Work to complete:
The answer must be every line below that contains the string "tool".

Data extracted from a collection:
☆ ☆ ☆ ☆ ☆
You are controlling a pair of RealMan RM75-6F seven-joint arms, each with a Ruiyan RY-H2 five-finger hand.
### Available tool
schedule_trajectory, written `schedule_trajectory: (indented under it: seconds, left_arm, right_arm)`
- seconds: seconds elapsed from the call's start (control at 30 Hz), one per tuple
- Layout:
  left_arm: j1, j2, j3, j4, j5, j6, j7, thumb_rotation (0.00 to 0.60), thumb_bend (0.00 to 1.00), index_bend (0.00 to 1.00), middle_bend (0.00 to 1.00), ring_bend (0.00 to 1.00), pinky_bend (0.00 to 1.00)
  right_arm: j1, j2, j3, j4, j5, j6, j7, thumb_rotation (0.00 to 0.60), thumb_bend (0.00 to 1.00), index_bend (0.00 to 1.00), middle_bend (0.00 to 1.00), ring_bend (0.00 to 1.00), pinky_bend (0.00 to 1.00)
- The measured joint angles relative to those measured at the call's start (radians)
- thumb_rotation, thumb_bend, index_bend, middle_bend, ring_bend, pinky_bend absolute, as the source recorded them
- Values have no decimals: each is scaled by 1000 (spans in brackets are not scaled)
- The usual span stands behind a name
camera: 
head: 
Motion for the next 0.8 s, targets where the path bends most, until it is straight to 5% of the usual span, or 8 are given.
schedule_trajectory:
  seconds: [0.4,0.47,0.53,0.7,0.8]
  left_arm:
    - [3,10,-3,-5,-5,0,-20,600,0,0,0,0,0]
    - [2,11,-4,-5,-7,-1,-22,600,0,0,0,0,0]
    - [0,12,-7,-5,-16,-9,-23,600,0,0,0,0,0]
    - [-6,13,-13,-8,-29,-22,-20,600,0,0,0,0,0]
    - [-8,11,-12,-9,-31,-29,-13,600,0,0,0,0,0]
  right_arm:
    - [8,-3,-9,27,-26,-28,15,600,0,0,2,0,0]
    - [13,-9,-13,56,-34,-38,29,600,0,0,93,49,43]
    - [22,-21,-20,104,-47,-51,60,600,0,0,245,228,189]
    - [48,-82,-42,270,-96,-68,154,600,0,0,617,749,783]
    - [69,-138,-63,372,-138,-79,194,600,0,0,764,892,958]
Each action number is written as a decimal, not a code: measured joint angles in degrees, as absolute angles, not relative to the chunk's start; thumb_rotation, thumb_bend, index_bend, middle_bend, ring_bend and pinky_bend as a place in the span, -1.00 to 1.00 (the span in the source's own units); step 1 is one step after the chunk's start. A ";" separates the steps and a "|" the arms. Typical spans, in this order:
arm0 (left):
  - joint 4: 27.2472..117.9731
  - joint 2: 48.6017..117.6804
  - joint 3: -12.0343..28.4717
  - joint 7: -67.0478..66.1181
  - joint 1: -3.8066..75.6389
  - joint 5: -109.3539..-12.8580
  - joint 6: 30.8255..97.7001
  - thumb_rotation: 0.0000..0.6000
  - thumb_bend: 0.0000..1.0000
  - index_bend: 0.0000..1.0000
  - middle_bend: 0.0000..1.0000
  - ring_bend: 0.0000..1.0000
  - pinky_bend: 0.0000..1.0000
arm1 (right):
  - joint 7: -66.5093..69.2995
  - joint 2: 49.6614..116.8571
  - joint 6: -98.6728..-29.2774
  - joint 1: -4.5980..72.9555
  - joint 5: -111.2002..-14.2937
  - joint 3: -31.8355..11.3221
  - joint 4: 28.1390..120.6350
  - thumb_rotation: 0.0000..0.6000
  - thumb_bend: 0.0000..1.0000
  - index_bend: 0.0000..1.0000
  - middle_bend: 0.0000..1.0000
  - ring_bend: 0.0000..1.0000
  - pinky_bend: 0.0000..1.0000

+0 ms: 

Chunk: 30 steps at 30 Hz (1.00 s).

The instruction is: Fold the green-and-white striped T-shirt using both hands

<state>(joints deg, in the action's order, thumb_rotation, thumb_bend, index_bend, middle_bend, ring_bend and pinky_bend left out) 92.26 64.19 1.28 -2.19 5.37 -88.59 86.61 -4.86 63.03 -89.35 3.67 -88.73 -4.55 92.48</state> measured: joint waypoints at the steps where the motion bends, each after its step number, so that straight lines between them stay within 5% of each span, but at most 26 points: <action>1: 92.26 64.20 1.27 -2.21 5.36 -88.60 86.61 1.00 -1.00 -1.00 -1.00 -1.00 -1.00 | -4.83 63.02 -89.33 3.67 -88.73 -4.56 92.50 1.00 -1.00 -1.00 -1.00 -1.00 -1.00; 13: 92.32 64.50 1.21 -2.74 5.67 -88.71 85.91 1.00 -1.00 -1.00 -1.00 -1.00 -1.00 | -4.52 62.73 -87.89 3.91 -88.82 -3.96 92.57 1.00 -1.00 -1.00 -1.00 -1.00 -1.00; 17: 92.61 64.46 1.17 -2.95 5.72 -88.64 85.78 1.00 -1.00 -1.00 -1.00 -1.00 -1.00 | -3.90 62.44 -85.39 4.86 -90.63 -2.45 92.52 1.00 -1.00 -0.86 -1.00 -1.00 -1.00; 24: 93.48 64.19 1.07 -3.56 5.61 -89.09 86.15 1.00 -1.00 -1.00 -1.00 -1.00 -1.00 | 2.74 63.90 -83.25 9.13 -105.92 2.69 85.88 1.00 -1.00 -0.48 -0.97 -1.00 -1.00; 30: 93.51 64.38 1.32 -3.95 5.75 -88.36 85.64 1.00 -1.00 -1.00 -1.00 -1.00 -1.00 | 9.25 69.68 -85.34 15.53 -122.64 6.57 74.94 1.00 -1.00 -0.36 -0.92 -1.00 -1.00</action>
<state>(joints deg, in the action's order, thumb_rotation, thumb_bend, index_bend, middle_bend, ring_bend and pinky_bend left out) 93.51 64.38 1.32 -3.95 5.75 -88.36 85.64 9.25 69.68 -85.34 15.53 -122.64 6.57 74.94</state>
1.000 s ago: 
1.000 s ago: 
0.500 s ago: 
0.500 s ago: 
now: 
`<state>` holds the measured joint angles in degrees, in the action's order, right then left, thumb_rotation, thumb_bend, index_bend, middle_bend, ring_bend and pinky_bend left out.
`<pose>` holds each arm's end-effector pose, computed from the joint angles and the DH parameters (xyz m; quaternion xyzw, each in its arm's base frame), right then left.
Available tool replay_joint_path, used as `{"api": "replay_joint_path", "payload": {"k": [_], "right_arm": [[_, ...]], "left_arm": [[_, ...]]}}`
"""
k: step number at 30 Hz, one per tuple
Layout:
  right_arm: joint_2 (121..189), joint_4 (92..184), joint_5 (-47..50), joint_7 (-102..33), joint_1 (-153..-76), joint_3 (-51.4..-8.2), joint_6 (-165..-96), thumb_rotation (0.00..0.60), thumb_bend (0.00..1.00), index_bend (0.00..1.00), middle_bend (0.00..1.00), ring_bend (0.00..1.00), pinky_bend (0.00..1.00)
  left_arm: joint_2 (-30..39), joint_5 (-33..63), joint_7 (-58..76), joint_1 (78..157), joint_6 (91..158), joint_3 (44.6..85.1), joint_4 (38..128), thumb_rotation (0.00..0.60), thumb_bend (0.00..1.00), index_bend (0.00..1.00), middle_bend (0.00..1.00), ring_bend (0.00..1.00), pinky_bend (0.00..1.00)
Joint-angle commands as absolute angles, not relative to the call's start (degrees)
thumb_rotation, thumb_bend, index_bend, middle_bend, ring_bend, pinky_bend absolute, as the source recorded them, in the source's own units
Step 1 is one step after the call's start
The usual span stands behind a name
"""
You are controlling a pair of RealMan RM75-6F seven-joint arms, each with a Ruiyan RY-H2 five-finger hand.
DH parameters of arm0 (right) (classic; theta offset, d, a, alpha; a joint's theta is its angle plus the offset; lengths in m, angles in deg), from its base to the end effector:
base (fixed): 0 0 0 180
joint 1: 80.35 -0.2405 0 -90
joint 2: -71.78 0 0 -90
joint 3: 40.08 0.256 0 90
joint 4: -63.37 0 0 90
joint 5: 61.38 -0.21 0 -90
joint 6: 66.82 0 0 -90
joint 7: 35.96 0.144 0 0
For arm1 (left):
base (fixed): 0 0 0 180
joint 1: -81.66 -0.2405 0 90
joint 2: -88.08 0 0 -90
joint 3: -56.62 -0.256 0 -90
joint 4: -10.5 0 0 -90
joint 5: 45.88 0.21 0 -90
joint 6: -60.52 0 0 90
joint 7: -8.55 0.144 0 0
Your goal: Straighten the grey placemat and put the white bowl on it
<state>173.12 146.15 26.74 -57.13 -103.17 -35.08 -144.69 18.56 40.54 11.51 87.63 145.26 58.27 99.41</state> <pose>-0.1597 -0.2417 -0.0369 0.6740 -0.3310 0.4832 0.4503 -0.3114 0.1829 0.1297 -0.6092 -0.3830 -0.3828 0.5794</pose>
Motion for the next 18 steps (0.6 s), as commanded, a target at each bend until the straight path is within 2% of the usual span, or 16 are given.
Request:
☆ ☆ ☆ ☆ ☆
Answer box:
### Available tool
Available tool replay_joint_path, used as `{"api": "replay_joint_path", "payload": {"k": [_], "right_arm": [[_, ...]], "left_arm": [[_, ...]]}}`

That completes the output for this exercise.